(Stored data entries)

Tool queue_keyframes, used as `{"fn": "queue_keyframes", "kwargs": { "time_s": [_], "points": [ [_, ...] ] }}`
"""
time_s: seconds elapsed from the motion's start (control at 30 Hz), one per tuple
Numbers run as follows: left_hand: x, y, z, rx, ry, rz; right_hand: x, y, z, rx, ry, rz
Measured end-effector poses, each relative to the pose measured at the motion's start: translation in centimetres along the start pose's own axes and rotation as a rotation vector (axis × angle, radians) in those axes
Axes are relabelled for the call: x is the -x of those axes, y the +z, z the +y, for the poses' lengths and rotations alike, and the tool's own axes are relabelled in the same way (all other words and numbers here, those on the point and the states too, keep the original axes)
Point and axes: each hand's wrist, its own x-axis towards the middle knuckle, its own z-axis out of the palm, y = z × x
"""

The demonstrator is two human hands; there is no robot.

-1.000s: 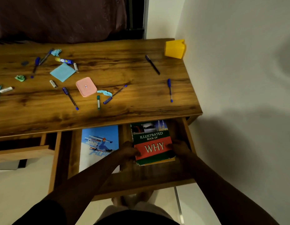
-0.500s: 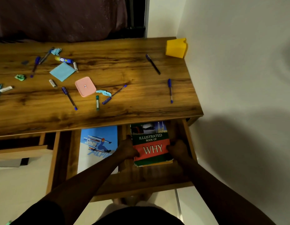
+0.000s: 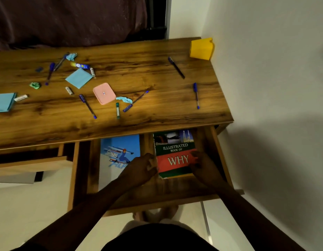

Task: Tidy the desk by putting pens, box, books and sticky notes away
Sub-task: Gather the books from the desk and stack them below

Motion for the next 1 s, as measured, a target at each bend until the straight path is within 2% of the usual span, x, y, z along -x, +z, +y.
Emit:
{"fn": "queue_keyframes", "kwargs": {
  "time_s": [0.1, 0.23, 0.37, 0.5, 0.63, 0.8, 1.0],
  "points": [
    [3.5, -0.3, -2.1, 0.003, 0.069, -0.021, 1.9, 0.9, -0.9, 0.127, -0.064, -0.068],
    [7.4, -1.1, -4.2, -0.043, 0.061, -0.146, 4.6, 2.8, -2.9, 0.188, -0.187, -0.309],
    [10.6, -1.6, -4.3, -0.115, 0.137, -0.248, 6.0, 5.2, -4.4, 0.325, -0.277, -0.431],
    [12.7, -1.1, -4.5, -0.234, 0.246, -0.186, 7.1, 6.5, -5.5, 0.406, -0.319, -0.507],
    [12.7, -1.0, -4.4, -0.213, 0.211, -0.091, 7.6, 7.1, -5.3, 0.473, -0.286, -0.512],
    [12.7, -0.7, -4.2, -0.236, 0.229, -0.089, 7.2, 7.7, -5.8, 0.581, -0.332, -0.460],
    [12.8, -0.9, -4.7, -0.304, 0.309, 0.012, 6.0, 7.9, -6.6, 0.648, -0.363, -0.454]
  ]
}}
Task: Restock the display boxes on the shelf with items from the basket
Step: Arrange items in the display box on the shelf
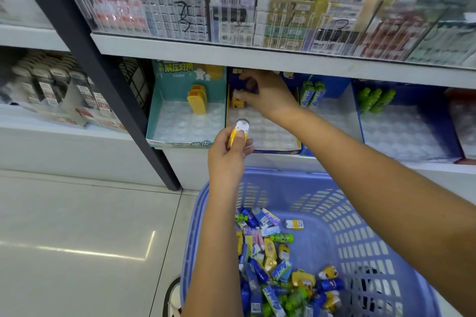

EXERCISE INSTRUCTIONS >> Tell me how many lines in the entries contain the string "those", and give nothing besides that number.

WRITTEN SOLUTION >> 2